3.2.1 Beam characteristics

Since Gaussian beam, like most optical beams, does not have sharp physical edges, the beam size is usually determined between the two points that contain a selected percentage of the ‘useful’ energy. In this study, the size of Gaussian beam was defined by the 1/e2 diameter, where the beam’s power is at 13.5% of the maximum height. Figure 7 shows the spatially-resolved reflectance profiles obtained for an infinitely small beam and flat and Gaussian beams of different sizes through Monte Carlo simulations. The Gaussian beam and the flat beam nearly gave the same results for the same beam diameter of d=1mm.
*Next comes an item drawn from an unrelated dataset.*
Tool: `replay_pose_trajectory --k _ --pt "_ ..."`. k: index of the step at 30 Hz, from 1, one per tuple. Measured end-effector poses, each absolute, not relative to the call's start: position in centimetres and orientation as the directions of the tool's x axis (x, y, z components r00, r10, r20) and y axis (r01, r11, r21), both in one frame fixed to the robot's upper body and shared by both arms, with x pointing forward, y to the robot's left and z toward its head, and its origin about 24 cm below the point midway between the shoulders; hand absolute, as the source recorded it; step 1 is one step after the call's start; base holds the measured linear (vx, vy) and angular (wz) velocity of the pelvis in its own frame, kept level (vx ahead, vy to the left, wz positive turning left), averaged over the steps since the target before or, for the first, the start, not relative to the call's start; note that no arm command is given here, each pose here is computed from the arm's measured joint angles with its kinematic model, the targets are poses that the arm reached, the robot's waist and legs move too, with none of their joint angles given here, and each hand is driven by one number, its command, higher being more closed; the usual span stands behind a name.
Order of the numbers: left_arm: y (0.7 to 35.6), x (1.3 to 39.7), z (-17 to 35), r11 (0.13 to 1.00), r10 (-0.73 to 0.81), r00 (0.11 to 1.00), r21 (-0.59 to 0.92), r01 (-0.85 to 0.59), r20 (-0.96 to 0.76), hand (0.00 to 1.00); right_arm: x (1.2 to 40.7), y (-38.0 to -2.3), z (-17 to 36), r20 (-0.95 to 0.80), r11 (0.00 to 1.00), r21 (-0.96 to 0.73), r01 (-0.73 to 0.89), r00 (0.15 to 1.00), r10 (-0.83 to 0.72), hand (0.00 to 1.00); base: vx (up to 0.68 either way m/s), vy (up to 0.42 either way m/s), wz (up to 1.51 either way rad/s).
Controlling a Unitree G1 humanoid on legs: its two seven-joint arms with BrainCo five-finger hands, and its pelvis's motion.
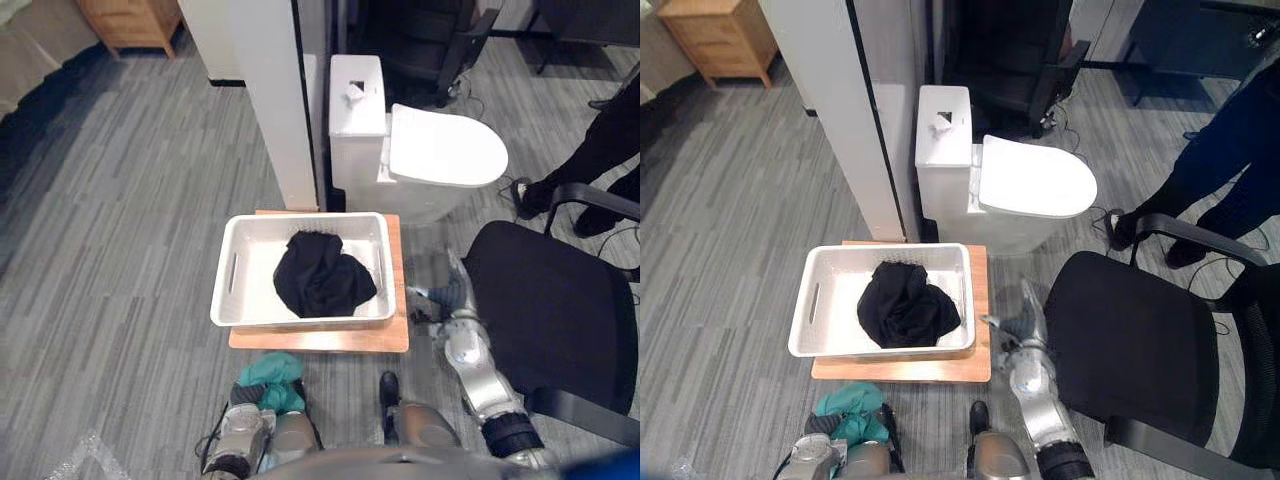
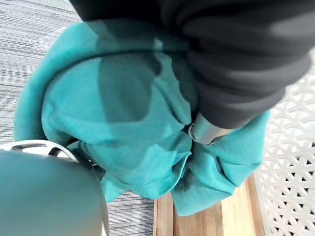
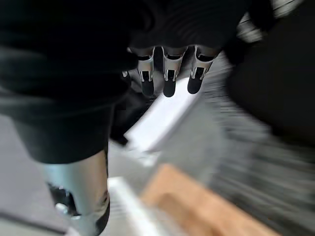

Finite circular beams with different sizes generated reflectance similar to that produced by the infinitely small beam when the source-detector distance was larger than the beam size (r>d). The average errors of estimating six sets of μa and μs' from the reflectance generated by the Gaussian beam of different sizes are presented in Fig. 8(a) . The error produced by the finite beams relative to the infinitely small beam was less than 1% for the beam size of less than 0.5 mm; it increased linearly with the beam size larger than 0.5 mm. Generally, a 1-mm light beam introduces around 5% error of estimating μa and μs' compared to the infinitely small beam. These results suggest that the beam in the system should be less than 1 mm in size in order to control the error to within 5%. The error introduced by a finite beam was also influenced by the value of the optical properties, as shown in Fig. 8(b) and (c). The error curves are relatively flat for small values of μa and μs', which indicates that beam size had less effect on the smaller μa and μs' than on large μa and μs'.

 figure: Fig. 7

Fig. 7 Comparison of spatially-resolved reflectance produced by infinitely small beam, flat beam with diameter of d=1mm, and Gaussian beam with d=1 and 2mm.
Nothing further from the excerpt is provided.